BEGIN Data for this task

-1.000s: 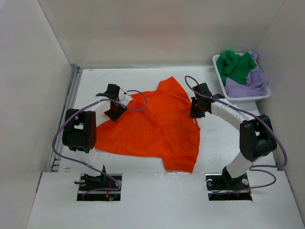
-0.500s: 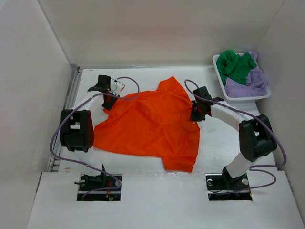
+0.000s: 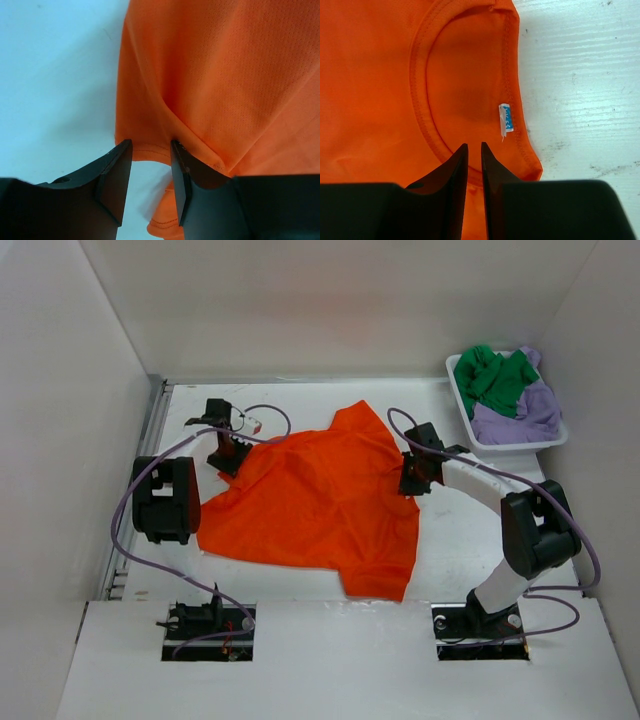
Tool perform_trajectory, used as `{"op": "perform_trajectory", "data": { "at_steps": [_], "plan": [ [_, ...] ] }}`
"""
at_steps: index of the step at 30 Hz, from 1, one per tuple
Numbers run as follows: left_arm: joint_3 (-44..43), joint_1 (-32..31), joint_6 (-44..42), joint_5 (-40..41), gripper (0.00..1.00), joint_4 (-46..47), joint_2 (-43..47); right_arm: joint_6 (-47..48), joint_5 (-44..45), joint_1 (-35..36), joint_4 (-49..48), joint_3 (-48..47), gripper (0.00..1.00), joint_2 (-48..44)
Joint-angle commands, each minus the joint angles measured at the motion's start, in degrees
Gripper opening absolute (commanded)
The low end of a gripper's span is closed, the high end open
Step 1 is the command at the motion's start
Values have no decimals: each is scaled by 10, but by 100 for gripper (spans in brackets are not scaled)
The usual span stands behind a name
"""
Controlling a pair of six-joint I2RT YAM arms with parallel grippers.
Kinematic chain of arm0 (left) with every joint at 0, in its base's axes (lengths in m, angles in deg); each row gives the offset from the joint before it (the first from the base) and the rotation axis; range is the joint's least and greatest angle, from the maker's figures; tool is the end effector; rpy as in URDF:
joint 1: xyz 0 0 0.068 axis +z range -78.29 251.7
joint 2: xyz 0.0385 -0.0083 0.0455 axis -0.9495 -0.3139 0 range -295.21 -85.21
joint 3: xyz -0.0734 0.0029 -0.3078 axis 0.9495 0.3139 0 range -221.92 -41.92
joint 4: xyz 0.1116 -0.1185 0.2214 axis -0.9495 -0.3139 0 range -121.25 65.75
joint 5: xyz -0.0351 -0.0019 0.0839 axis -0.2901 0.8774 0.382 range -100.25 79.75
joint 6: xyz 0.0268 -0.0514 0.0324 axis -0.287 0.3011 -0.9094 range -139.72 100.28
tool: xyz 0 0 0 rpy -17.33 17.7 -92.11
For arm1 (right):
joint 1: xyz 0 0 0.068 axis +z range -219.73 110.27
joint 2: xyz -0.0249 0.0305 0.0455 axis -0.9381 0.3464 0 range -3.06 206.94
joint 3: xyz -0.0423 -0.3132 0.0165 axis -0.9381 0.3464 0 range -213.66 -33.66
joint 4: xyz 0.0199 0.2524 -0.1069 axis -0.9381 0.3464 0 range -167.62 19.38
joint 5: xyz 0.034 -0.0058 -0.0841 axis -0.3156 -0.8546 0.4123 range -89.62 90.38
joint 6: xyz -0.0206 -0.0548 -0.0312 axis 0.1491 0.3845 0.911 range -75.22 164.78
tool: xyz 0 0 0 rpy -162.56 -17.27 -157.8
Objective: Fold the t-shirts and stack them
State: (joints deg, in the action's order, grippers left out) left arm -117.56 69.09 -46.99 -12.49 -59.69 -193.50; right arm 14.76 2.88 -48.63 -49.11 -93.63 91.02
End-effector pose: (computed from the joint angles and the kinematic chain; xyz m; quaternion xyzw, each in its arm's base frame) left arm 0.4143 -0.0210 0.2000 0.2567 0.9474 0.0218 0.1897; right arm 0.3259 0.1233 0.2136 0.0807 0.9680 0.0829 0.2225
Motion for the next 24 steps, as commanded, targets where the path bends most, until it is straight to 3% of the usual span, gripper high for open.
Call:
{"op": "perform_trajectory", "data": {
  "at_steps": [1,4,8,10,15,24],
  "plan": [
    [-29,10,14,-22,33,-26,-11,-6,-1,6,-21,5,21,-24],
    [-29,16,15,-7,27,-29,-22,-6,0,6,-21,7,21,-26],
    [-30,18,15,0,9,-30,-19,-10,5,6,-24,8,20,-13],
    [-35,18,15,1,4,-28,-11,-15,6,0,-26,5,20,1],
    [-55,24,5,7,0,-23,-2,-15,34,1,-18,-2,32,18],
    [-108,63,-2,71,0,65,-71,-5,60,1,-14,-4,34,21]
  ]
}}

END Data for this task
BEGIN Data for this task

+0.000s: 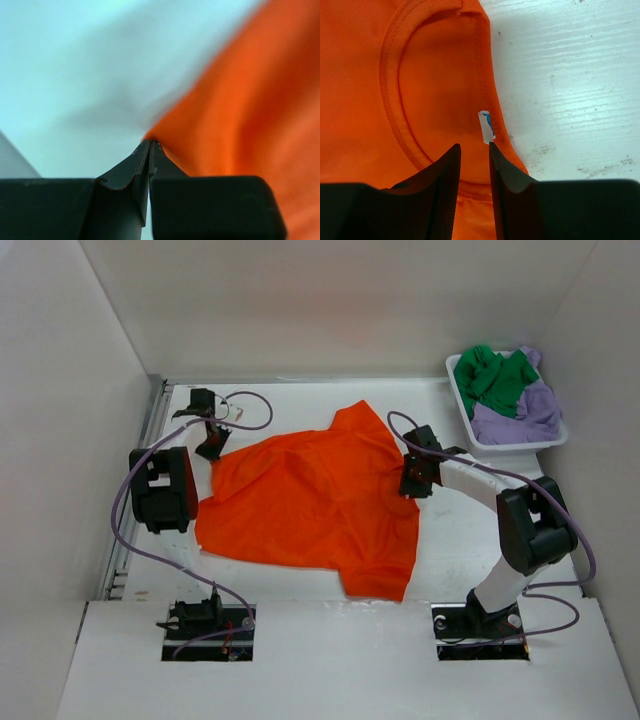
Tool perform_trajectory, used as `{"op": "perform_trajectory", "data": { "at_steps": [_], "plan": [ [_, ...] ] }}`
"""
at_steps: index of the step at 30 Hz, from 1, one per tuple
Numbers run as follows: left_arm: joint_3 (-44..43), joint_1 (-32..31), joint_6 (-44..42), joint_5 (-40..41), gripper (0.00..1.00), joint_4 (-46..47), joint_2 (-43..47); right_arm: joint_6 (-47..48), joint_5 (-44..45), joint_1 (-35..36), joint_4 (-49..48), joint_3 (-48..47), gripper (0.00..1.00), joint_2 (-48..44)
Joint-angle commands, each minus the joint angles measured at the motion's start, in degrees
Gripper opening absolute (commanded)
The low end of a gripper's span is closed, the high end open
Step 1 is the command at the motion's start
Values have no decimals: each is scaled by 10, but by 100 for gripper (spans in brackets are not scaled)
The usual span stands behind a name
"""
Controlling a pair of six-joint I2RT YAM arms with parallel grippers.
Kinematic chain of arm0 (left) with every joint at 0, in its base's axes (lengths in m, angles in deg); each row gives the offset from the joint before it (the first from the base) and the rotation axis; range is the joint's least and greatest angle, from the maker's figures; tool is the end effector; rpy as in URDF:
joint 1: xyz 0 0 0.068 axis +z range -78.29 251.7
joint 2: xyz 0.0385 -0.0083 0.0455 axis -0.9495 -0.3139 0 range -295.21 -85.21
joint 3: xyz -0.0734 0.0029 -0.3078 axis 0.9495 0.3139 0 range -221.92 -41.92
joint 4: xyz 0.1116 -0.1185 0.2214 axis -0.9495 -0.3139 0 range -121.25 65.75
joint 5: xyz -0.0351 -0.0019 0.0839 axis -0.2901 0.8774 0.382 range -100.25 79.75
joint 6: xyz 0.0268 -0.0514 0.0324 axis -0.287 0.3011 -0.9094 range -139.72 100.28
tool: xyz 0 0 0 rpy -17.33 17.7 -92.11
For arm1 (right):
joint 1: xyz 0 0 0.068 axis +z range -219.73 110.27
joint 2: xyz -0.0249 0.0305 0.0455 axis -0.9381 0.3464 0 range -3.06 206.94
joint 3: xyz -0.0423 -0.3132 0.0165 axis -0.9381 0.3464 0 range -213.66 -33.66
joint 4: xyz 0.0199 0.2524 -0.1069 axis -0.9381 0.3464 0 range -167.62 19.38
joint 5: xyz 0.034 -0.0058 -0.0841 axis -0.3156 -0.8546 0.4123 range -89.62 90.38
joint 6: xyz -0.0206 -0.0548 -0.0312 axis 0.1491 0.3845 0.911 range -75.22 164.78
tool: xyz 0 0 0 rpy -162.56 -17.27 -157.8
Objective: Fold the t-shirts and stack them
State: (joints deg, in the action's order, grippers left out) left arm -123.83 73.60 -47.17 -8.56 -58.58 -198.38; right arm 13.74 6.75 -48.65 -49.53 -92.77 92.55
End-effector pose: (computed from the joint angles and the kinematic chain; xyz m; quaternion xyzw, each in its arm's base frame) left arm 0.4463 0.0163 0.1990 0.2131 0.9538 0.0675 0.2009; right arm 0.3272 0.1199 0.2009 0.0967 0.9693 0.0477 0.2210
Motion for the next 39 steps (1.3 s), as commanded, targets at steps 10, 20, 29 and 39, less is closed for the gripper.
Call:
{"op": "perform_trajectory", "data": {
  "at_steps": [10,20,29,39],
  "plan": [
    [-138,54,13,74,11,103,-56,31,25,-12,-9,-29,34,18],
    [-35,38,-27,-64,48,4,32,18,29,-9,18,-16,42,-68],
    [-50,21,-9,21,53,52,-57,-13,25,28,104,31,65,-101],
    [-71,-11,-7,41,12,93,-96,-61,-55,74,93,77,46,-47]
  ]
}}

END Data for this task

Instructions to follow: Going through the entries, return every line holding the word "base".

Solution to this task:
Kinematic chain of arm0 (left) with every joint at 0, in its base's axes (lengths in m, angles in deg); each row gives the offset from the joint before it (the first from the base) and the rotation axis; range is the joint's least and greatest angle, from the maker's figures; tool is the end effector; rpy as in URDF:
End-effector pose: (computed from the joint angles and the kinematic chain; xyz m; quaternion xyzw, each in its arm's base frame) left arm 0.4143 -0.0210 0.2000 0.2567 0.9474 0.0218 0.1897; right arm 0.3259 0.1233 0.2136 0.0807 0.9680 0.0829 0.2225
Kinematic chain of arm0 (left) with every joint at 0, in its base's axes (lengths in m, angles in deg); each row gives the offset from the joint before it (the first from the base) and the rotation axis; range is the joint's least and greatest angle, from the maker's figures; tool is the end effector; rpy as in URDF:
End-effector pose: (computed from the joint angles and the kinematic chain; xyz m; quaternion xyzw, each in its arm's base frame) left arm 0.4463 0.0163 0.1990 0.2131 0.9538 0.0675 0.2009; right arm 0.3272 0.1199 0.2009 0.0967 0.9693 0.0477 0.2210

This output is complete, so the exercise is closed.